Por ejemplo: en la primer fila el parámetro es Icex que quiere decir I=Corriente, c=Colector, E=Emisor, x= “Algo” conectado al tercer electrodo, al que falta que en este caso es la base.
Bajo la columna Parámetro se describe qué le están aplicando al tercer electrodo, nuestra x, dice que le aplican un voltaje de –3 V. (VBE = -3 V).
Luego Vienen las condiciones de prueba que en este caso, para hacer la prueba (Icex), se le aplican 30 V entre colector y emisor (Vce = 30 V).
Y en las 3 columnas siguientes aparece el resultado de la prueba que son 50 nA como Máximo. nA Viene expresado en la última columna.
Haciendo una frase de todo lo anterior podemos decir que la corriente de Colector a Emisor cuando el transistor está polarizado de Colector a Emisor con un voltaje de 30 V y un voltaje de –3 V entra Base y Emisor es de 50 nA.

Tambien está definido este parámetro (Icex) en la propia columna parámetro la cual dice: Corriente de corte de Colector. 

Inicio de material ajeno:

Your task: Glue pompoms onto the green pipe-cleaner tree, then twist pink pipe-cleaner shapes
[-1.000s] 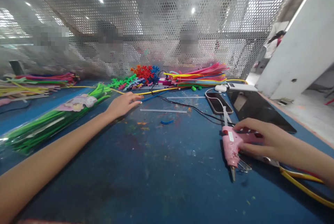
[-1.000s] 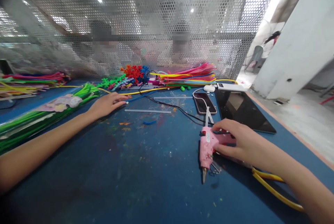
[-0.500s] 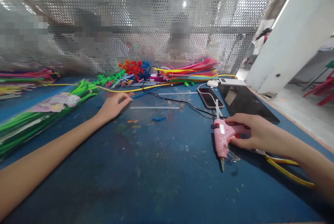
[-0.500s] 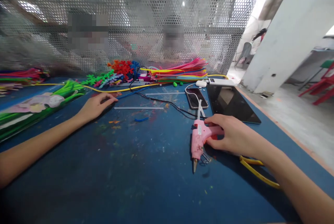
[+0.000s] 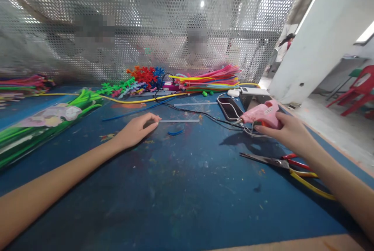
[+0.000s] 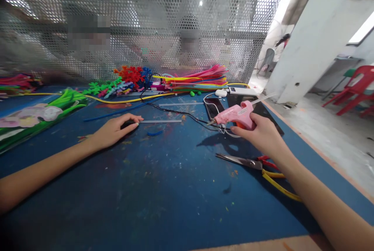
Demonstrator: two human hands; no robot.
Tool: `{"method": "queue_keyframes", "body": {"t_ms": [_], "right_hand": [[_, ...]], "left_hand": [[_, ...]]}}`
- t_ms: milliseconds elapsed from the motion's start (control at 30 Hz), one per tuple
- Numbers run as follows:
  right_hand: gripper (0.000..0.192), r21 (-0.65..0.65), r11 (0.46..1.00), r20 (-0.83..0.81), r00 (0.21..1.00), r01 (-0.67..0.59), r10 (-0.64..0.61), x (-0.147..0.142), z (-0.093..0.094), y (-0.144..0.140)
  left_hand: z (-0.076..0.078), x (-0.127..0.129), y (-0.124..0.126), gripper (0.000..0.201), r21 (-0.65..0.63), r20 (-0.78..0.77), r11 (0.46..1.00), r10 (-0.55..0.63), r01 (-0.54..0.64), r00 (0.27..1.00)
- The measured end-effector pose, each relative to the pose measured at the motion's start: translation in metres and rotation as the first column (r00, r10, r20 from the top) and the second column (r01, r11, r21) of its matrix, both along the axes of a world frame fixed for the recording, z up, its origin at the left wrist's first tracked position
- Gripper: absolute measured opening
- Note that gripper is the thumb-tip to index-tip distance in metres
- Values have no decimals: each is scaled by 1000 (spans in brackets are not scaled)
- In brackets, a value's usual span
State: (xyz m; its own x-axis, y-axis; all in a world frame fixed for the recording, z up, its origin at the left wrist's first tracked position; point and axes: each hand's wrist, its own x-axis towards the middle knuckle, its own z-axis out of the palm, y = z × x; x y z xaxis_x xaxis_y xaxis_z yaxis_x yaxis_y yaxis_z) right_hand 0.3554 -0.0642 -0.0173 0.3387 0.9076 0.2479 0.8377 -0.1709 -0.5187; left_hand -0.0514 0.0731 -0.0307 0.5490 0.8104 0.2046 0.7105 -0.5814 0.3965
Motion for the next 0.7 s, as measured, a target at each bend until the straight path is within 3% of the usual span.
{"method": "queue_keyframes", "body": {"t_ms": [100,167,300,400,500,567,633,700], "right_hand": [[43,27,998,20,998,52,-52,-1,-6,3],[43,47,998,39,998,45,-47,-1,-9,4],[42,68,997,87,996,18,-24,-4,-8,5],[42,43,999,32,999,28,-30,-15,-1,14],[37,-53,994,-204,976,-93,80,-38,4,38],[34,-51,978,-309,934,-204,179,-60,4,61],[31,-69,949,-274,921,-308,279,-82,2,87],[28,-69,940,-232,922,-334,311,-104,-1,112]], "left_hand": [[0,7,-8,24,165,-55,982,-83,91,995],[0,14,-16,22,205,-75,967,-137,150,988],[-1,31,-34,21,95,-110,962,-244,254,964],[-3,39,-45,21,54,-103,949,-303,310,947],[-4,44,-55,21,66,-75,925,-369,374,926],[-5,45,-61,22,74,-61,907,-410,414,910],[-5,45,-66,23,87,-59,885,-454,458,889],[-6,43,-69,26,118,-71,854,-502,507,862]]}}
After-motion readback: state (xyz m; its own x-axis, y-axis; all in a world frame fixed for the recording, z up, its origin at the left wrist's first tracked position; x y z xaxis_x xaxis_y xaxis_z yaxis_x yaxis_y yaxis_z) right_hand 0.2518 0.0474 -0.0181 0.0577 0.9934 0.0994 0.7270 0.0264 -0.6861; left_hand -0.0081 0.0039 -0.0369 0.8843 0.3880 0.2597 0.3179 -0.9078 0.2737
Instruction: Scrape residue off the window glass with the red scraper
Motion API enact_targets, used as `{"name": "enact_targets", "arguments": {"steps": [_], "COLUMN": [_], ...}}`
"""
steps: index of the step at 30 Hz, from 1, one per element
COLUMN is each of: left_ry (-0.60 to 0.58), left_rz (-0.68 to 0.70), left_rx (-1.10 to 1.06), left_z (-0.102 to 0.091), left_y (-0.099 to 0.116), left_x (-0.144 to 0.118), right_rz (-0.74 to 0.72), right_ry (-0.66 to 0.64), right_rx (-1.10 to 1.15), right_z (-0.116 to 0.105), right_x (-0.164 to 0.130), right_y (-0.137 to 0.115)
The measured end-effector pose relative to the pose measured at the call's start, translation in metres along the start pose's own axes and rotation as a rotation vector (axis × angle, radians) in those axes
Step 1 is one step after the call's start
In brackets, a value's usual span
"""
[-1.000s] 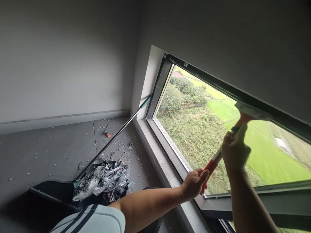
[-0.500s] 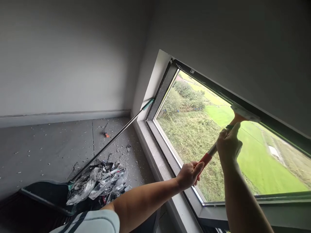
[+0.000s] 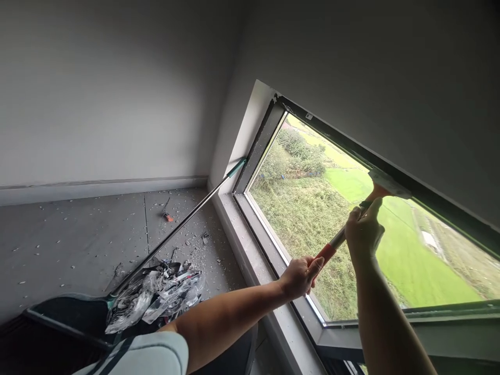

Como ves son muchas palabras para describir un parámetro; sería mejor y más fácil el indagar en Google.com los “Parámetros del transistor”.
Date una vuelta por allá y encontrarás más información y sobre todo mejor descrita o explicada.

saludos
a sus ordenes


----------



## electroipod (Ago 8, 2011)

gracias por tu respuesta has aclarado en algo mis dudas, buscare en google.


----------